O esforço para tirar “Atriz” do papel, de acordo com Hamilton Rosa, foi tremendo. Foram seis anos tentando os editais e buscando patrocínios em empresas. No fim, surgiu a ideia de lançar uma campanha para arrecadar fundos na internet.
“O dinheiro foi suficiente? Claro que não. O filme não existiria se não fosse a colaboração da equipe. Gente como o produtor técnico Toni Ferreira, o câmera Joel Camargo e o iluminador Johnny Muller. Esse filme teve um trabalho muito delicado, quase de bordado, de direção de arte da Karla Maturana e do Joaquim Mattos, ou ainda do som de Luiz Guga Lourenço e da trilha sonora de Daniel Guimarães. Todos são muito guerreiros”, elenca Hamilton.
Para o cineasta, guerrilha, aliás, é uma palavra que dá bem conta do que é produzir qualquer tipo de espetáculo na cidade. “Por isso, prestamos homenagem à classe teatral campineira. Sem a contribuição de pessoas como Róbson Loddo, do Téspis, do Antonio Carlos, do Teatro Escola Sotac, do Kha Machado, da Rabeca Cultural, e de tantos outros, não teríamos concluído esse trabalho”, valoriza.
“Existem muito mais artistas nessa cidade, que arregaçam as mangas e constroem mundos, às vezes colorindo, como pintores, palcos precários e improvisados. Não importa se é numa casa de espetáculos, numa praça ou num cemitério. Essa turma traz tanto pra gente. Não é só diversão que é oferecida. É uma reflexão sobre a nossa cultura e identidade. Esse filme é uma carta de amor a todos eles”, descreve Hamilton.

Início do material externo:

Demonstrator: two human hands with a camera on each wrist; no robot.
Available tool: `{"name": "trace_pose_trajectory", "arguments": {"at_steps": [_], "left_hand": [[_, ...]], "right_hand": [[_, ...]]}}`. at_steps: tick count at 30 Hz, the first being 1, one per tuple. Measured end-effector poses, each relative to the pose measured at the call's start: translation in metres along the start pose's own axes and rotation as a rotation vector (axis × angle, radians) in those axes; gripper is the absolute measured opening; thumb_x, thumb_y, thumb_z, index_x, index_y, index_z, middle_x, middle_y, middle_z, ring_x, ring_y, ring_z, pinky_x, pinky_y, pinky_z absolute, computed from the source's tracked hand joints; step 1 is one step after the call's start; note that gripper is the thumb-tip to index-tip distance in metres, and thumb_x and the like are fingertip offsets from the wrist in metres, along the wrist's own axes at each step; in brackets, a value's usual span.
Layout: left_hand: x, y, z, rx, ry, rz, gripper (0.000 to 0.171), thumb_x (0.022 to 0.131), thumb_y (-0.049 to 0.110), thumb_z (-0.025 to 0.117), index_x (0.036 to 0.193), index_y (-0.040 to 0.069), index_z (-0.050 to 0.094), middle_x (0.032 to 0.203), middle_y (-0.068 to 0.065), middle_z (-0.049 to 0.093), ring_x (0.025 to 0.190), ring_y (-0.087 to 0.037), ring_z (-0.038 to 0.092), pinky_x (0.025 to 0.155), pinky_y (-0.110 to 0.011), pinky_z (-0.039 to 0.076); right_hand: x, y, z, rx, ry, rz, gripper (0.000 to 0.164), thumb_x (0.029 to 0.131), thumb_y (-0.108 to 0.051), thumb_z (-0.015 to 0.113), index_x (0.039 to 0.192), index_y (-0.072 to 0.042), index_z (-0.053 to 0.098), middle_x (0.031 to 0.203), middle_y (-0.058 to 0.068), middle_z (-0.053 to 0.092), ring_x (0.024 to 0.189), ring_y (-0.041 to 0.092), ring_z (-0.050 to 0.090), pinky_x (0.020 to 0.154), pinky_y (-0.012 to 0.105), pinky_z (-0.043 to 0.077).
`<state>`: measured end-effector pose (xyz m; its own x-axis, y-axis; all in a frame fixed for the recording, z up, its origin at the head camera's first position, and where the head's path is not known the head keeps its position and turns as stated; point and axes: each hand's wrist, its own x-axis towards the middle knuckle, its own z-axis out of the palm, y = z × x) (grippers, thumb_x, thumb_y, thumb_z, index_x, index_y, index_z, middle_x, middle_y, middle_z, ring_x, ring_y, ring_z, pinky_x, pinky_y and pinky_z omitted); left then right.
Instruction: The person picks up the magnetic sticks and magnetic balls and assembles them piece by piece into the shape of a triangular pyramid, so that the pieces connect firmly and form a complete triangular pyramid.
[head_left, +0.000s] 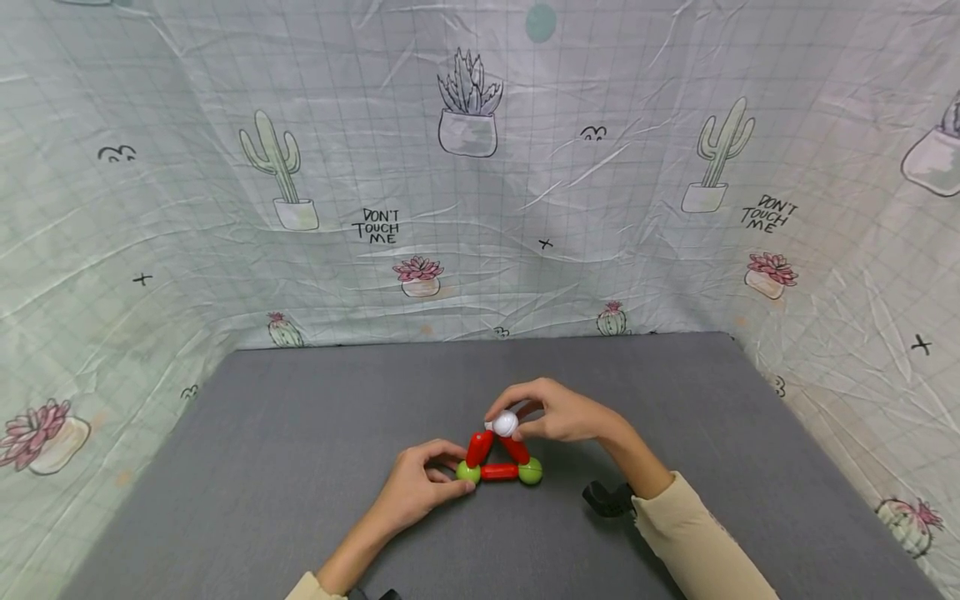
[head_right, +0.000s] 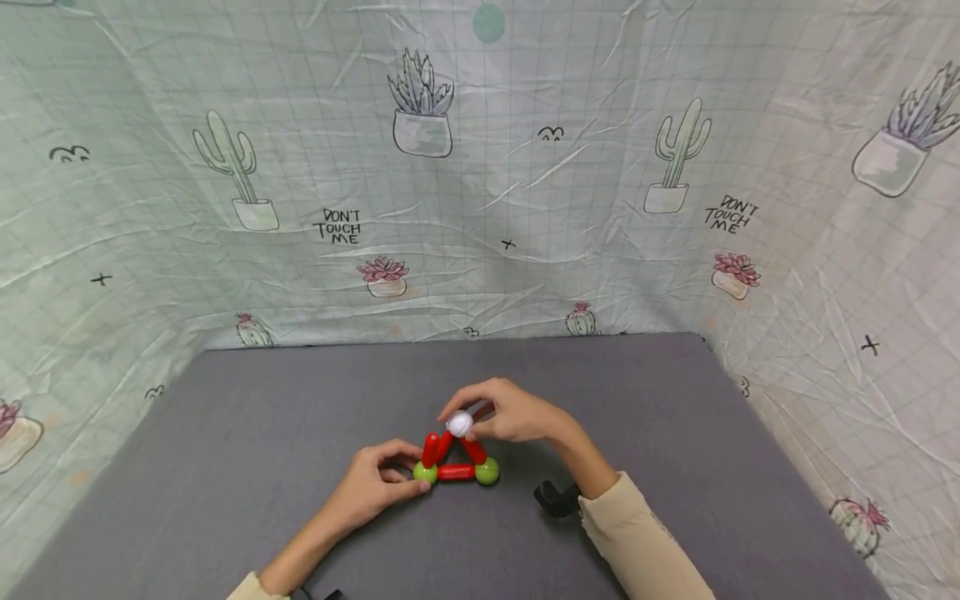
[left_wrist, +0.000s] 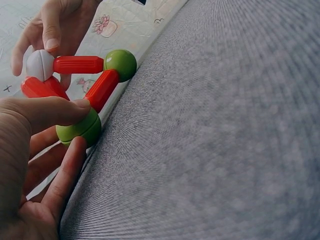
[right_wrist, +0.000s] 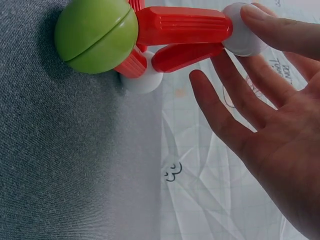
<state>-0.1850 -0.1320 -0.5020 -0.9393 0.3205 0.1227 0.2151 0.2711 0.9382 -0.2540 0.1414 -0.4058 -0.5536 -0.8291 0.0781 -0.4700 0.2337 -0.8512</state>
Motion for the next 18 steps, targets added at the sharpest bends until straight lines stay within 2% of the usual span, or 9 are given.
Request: {"name": "trace_pose_trajectory", "arguments": {"at_steps": [4, 7, 13, 18], "left_hand": [[0.0002, -0.0007, -0.0001, -0.003, 0.006, 0.019, 0.037, 0.078, 0.016, 0.091, 0.11, 0.01, 0.074, 0.105, -0.013, 0.074, 0.088, -0.012, 0.07, 0.07, -0.024, 0.06], [0.0, -0.0006, -0.0002, -0.024, 0.011, 0.039, 0.038, 0.077, 0.015, 0.092, 0.108, 0.011, 0.071, 0.106, -0.013, 0.073, 0.092, -0.014, 0.07, 0.072, -0.025, 0.061], [0.0004, -0.0005, 0.0, -0.045, 0.013, 0.049, 0.034, 0.075, 0.012, 0.092, 0.101, 0.012, 0.07, 0.103, -0.012, 0.073, 0.092, -0.012, 0.07, 0.071, -0.026, 0.062], [-0.0001, 0.0008, -0.0008, -0.047, 0.0, 0.05, 0.033, 0.077, 0.013, 0.091, 0.102, 0.011, 0.07, 0.104, -0.013, 0.073, 0.093, -0.014, 0.069, 0.072, -0.026, 0.062]], "right_hand": [[0.0, -0.0011, 0.0013, -0.002, -0.005, -0.009, 0.033, 0.095, 0.002, 0.068, 0.128, -0.002, 0.069, 0.127, 0.019, 0.07, 0.105, 0.016, 0.066, 0.099, 0.048, 0.055], [0.0004, -0.002, 0.0027, 0.005, 0.001, -0.002, 0.034, 0.094, 0.002, 0.069, 0.128, -0.005, 0.07, 0.127, 0.017, 0.07, 0.105, 0.019, 0.066, 0.097, 0.048, 0.056], [0.0023, -0.0027, 0.0061, -0.018, 0.004, -0.011, 0.034, 0.094, 0.0, 0.071, 0.127, -0.011, 0.071, 0.127, 0.008, 0.072, 0.111, 0.027, 0.066, 0.1, 0.042, 0.055], [0.0032, -0.0038, 0.0086, -0.029, 0.01, -0.014, 0.035, 0.094, -0.001, 0.072, 0.126, -0.013, 0.072, 0.126, 0.006, 0.072, 0.11, 0.023, 0.067, 0.1, 0.041, 0.055]]}}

Sobre a carreira comercial de “Atriz”, que apesar de toda ambição, tem enxutos 30 minutos de duração, Hamilton é mais pragmático.

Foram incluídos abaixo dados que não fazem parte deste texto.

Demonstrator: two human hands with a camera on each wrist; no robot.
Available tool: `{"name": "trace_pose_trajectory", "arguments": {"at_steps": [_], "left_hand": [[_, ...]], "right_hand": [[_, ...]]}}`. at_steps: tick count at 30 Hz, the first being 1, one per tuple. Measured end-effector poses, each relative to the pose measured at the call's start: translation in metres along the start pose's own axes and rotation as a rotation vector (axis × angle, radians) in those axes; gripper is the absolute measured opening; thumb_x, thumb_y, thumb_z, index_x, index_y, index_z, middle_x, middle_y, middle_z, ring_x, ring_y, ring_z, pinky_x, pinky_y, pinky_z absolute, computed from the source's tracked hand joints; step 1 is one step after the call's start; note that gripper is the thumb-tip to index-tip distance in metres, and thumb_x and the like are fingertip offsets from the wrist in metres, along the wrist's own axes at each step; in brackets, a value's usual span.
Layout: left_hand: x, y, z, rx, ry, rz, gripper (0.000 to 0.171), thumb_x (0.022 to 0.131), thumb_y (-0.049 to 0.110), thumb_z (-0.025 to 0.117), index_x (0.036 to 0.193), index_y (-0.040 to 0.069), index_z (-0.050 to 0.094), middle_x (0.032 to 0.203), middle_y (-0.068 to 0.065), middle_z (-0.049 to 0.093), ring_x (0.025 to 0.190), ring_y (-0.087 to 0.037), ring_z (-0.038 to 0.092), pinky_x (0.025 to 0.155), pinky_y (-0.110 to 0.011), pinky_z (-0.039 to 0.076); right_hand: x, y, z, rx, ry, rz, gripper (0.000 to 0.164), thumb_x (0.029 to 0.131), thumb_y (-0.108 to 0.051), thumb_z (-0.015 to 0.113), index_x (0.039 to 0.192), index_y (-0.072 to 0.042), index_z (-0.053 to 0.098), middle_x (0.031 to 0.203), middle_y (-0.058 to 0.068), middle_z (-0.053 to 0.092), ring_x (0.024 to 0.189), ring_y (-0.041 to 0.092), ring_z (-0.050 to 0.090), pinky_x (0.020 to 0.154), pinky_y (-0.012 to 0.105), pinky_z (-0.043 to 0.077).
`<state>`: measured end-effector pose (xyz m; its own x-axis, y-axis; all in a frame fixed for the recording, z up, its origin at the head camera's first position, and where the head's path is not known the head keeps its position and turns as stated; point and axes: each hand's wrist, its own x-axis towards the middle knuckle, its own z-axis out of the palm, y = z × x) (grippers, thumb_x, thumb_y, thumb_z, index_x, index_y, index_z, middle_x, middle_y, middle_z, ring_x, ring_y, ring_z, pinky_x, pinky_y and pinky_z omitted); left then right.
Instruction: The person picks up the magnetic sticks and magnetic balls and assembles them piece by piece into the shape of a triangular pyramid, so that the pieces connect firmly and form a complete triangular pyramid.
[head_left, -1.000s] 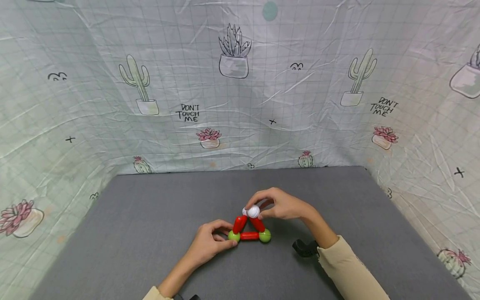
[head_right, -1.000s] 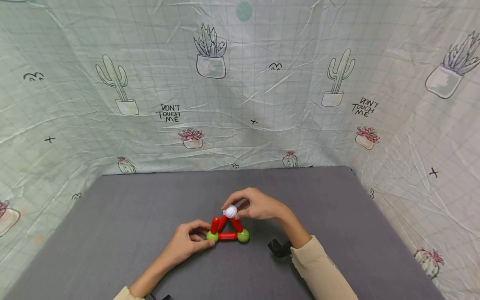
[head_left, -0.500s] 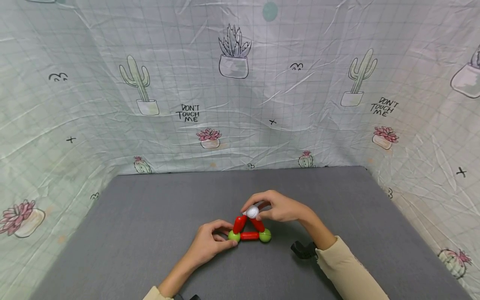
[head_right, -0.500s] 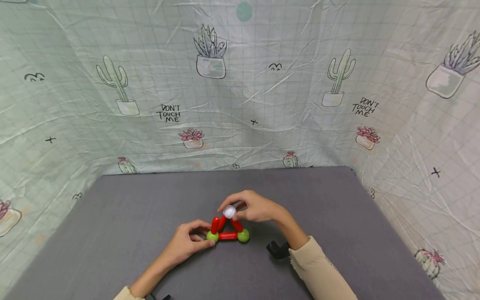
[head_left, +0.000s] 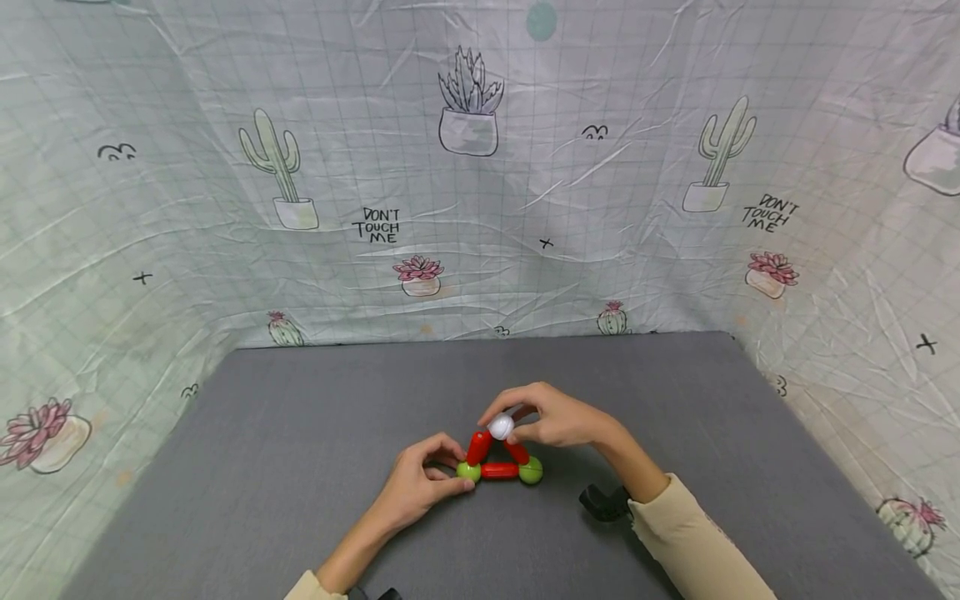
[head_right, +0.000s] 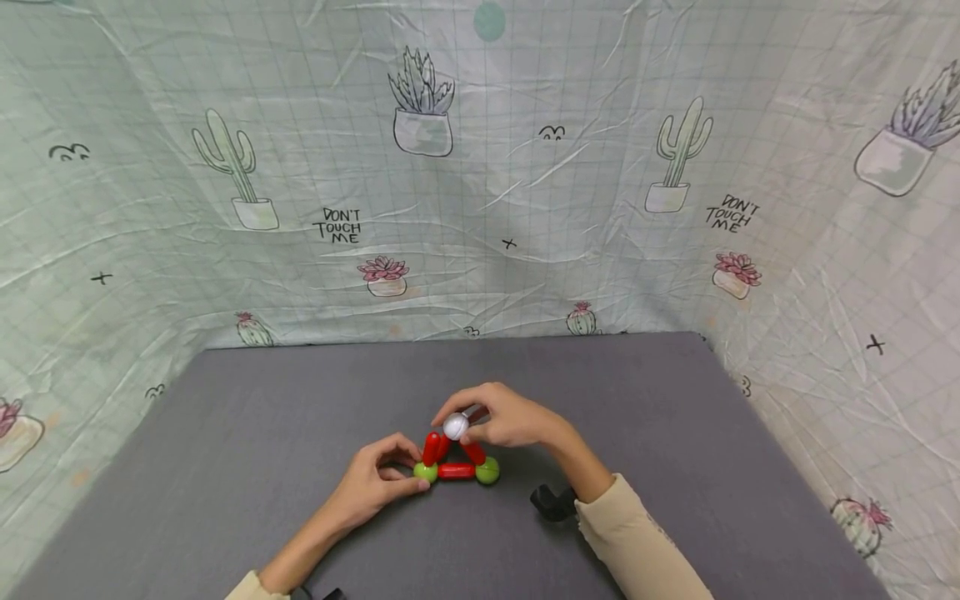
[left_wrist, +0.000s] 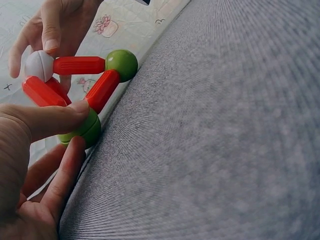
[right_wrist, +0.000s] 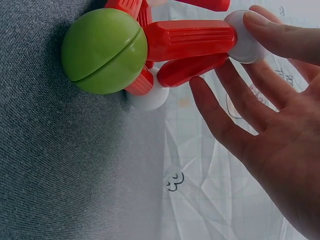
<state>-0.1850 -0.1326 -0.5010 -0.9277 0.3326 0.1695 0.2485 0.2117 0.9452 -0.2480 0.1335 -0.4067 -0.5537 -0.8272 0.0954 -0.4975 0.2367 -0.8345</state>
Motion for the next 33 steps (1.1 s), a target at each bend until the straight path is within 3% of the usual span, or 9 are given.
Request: {"name": "trace_pose_trajectory", "arguments": {"at_steps": [7, 13, 18, 22, 33], "left_hand": [[-0.001, 0.002, 0.0, 0.001, -0.002, -0.035, 0.033, 0.077, 0.013, 0.091, 0.102, 0.015, 0.07, 0.105, -0.008, 0.073, 0.094, -0.013, 0.069, 0.072, -0.026, 0.061], [0.0, -0.002, 0.0, 0.004, 0.0, -0.002, 0.033, 0.078, 0.014, 0.091, 0.102, 0.012, 0.07, 0.104, -0.012, 0.073, 0.094, -0.013, 0.069, 0.071, -0.026, 0.061], [0.0, -0.002, 0.0, 0.013, 0.007, 0.007, 0.033, 0.078, 0.013, 0.091, 0.103, 0.011, 0.069, 0.102, -0.013, 0.073, 0.093, -0.014, 0.069, 0.069, -0.026, 0.061], [0.0, 0.001, 0.001, 0.015, 0.009, -0.025, 0.033, 0.077, 0.014, 0.091, 0.102, 0.015, 0.07, 0.102, -0.009, 0.073, 0.092, -0.013, 0.07, 0.069, -0.027, 0.061], [-0.001, 0.003, 0.001, 0.018, -0.003, -0.065, 0.032, 0.078, 0.016, 0.09, 0.103, 0.018, 0.07, 0.105, -0.006, 0.073, 0.093, -0.013, 0.07, 0.07, -0.027, 0.061]], "right_hand": [[0.001, 0.001, 0.005, -0.058, -0.018, -0.041, 0.035, 0.095, 0.001, 0.067, 0.127, -0.014, 0.072, 0.13, 0.005, 0.07, 0.115, 0.016, 0.065, 0.1, 0.04, 0.055], [0.002, -0.001, 0.01, -0.131, -0.04, -0.073, 0.039, 0.093, 0.004, 0.062, 0.126, -0.013, 0.072, 0.129, 0.004, 0.069, 0.112, 0.016, 0.065, 0.096, 0.036, 0.055], [0.004, -0.004, 0.012, -0.163, -0.033, -0.055, 0.043, 0.091, 0.007, 0.06, 0.126, -0.015, 0.072, 0.127, 0.001, 0.07, 0.108, 0.017, 0.065, 0.094, 0.033, 0.055], [0.005, -0.005, 0.014, -0.179, -0.022, -0.037, 0.045, 0.09, 0.007, 0.06, 0.126, -0.017, 0.071, 0.125, -0.001, 0.07, 0.105, 0.016, 0.065, 0.093, 0.031, 0.055], [0.004, -0.005, 0.015, -0.195, -0.004, 0.007, 0.038, 0.092, 0.005, 0.061, 0.119, -0.019, 0.072, 0.119, -0.003, 0.072, 0.103, 0.011, 0.065, 0.093, 0.03, 0.054]]}}
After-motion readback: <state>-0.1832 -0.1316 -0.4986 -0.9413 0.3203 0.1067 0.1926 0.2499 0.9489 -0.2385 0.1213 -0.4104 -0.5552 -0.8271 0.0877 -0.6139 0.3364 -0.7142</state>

“Vamos manter o filme inédito enquanto tentamos os festivais. A gente produz a obra, mas depende da acolhida. Para a equipe, o resultado ficou muito especial, mas é o coração do público que define a carreira. Esperamos que as pessoas embarquem na viagem e que seja um filme marcante, como foi para todos que estiveram na produção, na frente e por trás das câmeras”, deseja Hamilton.
Concretização de um sonho, o filme “Atriz” também representa uma verdadeira conquista pessoal para o cineasta Hamilton Rosa, que superou a desconfiança de quem não acreditava em seu sucesso após deixar a capital paulista para seguir a vida e a carreira em Campinas.

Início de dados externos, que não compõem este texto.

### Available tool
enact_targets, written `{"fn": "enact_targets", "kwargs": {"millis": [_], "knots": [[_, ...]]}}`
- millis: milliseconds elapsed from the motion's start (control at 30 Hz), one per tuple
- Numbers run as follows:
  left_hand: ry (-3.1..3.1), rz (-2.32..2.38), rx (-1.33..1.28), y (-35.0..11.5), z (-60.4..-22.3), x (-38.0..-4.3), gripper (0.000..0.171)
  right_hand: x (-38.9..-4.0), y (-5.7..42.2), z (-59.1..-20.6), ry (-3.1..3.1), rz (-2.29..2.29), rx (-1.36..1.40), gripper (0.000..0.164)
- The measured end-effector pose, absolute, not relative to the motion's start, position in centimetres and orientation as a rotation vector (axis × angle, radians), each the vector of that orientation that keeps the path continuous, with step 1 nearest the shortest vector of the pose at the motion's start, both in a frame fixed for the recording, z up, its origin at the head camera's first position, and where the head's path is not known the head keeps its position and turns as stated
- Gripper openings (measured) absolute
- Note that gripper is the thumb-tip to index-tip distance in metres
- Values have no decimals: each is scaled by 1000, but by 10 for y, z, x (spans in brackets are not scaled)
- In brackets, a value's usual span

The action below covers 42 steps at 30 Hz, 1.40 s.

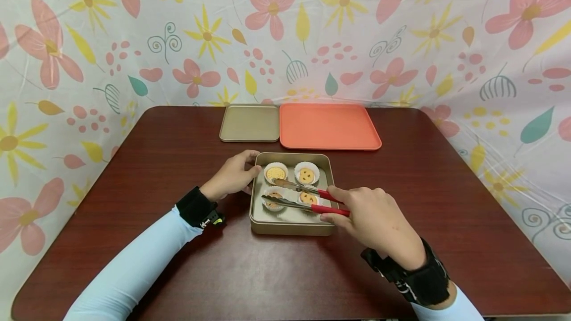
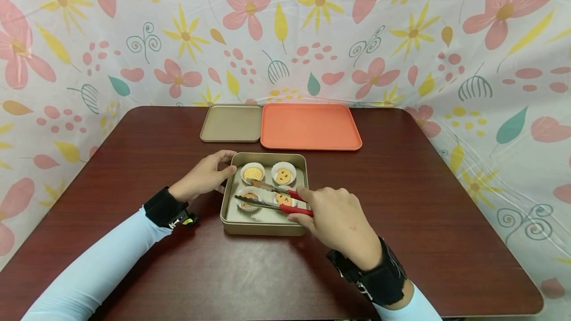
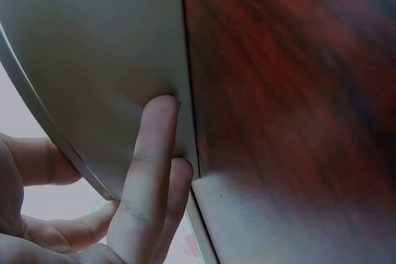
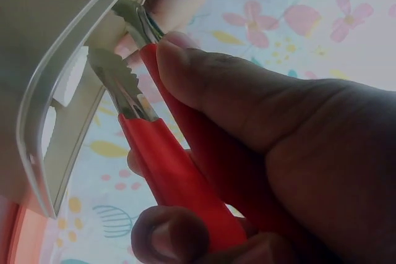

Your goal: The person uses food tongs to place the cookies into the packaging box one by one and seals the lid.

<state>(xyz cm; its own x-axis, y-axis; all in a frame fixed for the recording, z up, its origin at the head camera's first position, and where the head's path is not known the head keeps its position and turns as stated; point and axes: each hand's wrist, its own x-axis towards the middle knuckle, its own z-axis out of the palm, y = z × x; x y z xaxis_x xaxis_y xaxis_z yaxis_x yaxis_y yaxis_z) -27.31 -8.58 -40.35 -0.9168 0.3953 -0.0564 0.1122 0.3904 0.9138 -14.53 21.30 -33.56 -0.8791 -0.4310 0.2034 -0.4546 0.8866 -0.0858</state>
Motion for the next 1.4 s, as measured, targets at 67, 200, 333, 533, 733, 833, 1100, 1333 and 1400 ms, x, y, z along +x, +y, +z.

“Era incrível, nessas horas ninguém liga para te apoiar. Só aparecia gente aconselhando que morar no interior me arruinaria. Tenho até hoje gravado a fala de um reforçando que artista de Campinas, se é bom, está em São Paulo. ‘Volte, pois aí você não vai encontrar profissionalismo e nem vai conseguir filmar nada’, ele me disse”, revela Hamilton.
Seis anos foram suficientes para Hamilton provar para os “amigos” de São Paulo que eles estavam errados. Neste período, o cineasta dirigiu quatro filmes, entre eles “Meninas” e o documentário “Os Labirintos de Stanley Kubrick”, em parceria de pesquisa com a Universidade das Artes de Londres (UAL). Ele também produziu os filmes “Antônia”, do diretor Flávio Carnielli, e “A Última Transmissão”, de Helen Quintans.
“Atriz” é o filme-síntese deste ciclo.
Confira abaixo o trailer do filme “Atriz”:
FICHA TÉCNICA:
Filme: “Atriz”.
Direção e roteiro: Hamilton Rosa Jr.
Elenco: Andrea Wanger, Jéssica Magalhães, Iriberti Argenton e Elisângela Lima.
Data: 24 de novembro (sexta-feira), às 21h (esgotado) e às 22h.
Local: Cineplex Boulevard (Shopping Prado) – Av. Washington Luiz, 2480, Vila Marieta – Campinas (SP).